● **Records supplied**
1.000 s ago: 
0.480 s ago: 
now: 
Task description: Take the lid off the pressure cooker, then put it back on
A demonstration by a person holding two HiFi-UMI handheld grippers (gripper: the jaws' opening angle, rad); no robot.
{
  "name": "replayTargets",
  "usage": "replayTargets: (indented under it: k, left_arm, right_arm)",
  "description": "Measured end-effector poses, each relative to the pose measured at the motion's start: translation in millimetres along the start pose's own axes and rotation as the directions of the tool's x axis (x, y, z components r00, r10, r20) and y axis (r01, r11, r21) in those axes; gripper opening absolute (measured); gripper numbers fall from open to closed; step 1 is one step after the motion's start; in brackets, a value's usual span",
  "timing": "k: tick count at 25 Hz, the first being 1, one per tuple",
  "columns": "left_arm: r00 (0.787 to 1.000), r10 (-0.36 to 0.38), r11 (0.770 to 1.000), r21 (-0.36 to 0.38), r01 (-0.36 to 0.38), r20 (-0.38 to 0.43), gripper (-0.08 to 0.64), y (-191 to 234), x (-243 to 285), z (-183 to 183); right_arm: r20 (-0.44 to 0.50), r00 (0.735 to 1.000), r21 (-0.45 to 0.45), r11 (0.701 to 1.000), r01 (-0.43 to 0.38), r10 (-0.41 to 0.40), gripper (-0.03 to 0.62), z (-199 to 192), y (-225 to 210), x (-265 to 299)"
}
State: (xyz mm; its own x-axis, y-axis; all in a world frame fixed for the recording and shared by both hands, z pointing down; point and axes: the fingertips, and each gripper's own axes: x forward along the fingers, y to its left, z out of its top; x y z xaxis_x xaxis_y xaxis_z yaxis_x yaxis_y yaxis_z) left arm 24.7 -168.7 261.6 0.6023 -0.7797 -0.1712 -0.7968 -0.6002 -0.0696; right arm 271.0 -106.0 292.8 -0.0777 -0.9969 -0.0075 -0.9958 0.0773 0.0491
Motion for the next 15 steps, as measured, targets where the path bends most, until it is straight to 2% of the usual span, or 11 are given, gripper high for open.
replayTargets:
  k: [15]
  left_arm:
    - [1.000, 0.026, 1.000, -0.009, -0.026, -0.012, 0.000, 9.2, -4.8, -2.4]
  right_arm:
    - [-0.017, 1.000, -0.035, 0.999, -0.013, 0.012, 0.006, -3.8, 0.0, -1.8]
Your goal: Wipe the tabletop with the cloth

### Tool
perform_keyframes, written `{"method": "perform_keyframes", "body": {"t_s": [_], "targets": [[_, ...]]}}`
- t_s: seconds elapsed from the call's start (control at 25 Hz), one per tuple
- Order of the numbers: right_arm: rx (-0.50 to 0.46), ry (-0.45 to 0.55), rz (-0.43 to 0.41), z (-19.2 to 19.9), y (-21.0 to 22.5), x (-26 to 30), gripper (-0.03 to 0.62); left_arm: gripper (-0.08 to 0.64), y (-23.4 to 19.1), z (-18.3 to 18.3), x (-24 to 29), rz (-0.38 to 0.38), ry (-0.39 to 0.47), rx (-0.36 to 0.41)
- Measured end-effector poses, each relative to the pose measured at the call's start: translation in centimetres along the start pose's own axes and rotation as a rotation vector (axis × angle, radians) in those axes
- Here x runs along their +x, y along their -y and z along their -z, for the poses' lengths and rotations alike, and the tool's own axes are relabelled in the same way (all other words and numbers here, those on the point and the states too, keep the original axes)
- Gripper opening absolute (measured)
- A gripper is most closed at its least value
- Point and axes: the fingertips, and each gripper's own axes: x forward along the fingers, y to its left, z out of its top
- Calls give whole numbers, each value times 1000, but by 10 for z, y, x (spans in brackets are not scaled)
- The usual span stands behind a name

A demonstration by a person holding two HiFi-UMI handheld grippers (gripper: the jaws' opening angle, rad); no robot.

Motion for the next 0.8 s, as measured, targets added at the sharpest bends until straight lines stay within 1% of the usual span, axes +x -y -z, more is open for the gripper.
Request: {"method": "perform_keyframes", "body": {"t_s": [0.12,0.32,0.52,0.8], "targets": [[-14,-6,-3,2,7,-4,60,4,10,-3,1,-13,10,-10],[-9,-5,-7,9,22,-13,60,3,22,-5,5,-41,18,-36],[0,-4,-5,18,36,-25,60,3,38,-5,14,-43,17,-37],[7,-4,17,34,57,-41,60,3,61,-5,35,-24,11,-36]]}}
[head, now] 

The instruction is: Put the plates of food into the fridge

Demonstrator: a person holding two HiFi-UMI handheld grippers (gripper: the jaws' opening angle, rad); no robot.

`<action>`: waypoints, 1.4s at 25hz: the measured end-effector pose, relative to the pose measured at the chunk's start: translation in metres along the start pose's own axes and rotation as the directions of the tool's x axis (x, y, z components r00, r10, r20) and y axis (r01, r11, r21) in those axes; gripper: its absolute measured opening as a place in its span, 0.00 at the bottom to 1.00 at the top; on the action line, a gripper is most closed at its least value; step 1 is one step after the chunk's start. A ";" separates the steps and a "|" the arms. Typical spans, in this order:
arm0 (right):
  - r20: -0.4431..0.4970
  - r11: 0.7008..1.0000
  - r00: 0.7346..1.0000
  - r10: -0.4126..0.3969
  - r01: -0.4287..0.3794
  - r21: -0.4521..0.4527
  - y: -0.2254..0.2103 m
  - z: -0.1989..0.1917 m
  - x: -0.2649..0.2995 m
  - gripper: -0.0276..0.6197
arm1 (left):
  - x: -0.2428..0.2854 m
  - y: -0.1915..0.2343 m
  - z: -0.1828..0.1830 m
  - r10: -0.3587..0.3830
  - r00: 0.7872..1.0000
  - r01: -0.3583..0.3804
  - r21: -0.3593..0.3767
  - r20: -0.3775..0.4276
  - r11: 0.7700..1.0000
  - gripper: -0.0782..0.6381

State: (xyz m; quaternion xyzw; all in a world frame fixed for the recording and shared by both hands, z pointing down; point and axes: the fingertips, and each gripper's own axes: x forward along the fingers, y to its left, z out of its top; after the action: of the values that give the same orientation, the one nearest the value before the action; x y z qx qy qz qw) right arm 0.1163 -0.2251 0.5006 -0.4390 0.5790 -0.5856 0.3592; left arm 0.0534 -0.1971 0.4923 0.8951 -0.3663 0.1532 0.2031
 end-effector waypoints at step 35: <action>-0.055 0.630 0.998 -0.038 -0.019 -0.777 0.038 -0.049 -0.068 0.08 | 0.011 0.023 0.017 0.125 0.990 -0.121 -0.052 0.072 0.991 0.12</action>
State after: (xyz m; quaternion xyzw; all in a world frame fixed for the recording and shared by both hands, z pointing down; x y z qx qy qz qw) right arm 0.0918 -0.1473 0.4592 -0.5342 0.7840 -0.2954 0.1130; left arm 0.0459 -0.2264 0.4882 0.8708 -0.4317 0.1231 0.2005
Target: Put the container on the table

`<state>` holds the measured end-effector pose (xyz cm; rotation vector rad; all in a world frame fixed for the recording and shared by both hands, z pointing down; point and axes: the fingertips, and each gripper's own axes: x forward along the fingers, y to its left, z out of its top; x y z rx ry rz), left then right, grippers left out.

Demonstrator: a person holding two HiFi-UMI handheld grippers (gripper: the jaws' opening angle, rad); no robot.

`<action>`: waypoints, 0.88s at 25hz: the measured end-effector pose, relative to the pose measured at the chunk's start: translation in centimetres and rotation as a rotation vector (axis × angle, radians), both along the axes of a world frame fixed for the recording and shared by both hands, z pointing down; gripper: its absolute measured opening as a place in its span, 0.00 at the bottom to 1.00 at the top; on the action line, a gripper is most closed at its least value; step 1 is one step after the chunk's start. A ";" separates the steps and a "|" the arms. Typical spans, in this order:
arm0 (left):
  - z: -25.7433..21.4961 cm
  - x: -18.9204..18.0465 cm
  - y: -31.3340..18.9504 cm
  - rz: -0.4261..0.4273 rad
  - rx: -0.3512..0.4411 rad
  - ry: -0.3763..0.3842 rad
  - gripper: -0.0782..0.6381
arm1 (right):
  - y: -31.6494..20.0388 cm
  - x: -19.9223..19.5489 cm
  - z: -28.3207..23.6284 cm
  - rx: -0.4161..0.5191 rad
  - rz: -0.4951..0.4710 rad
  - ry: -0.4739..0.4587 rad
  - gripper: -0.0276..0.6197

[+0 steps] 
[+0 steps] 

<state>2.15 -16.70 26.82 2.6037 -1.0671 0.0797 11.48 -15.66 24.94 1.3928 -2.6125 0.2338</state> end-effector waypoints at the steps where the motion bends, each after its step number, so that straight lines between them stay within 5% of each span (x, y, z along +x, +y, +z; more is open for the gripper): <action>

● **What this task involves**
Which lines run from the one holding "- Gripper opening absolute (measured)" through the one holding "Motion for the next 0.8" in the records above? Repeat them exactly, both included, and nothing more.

● **Problem solution**
- Gripper opening absolute (measured)
- A gripper is most closed at its least value
- Point and axes: the fingertips, and each gripper's own axes: x forward along the fingers, y to its left, z out of its top
- Calls give whole numbers, each value times 1000, but by 10 for z, y, x (spans in brackets are not scaled)
- The usual span stands behind a name

A demonstration by a person holding two HiFi-UMI handheld grippers (gripper: the jaws' opening angle, rad); no robot.

Motion for the next 0.8 s, as measured, targets added at the sharpest bends until straight lines stay within 1% of the usual span, axes +x -y -z, more is open for the gripper.

Nothing more belongs to this answer.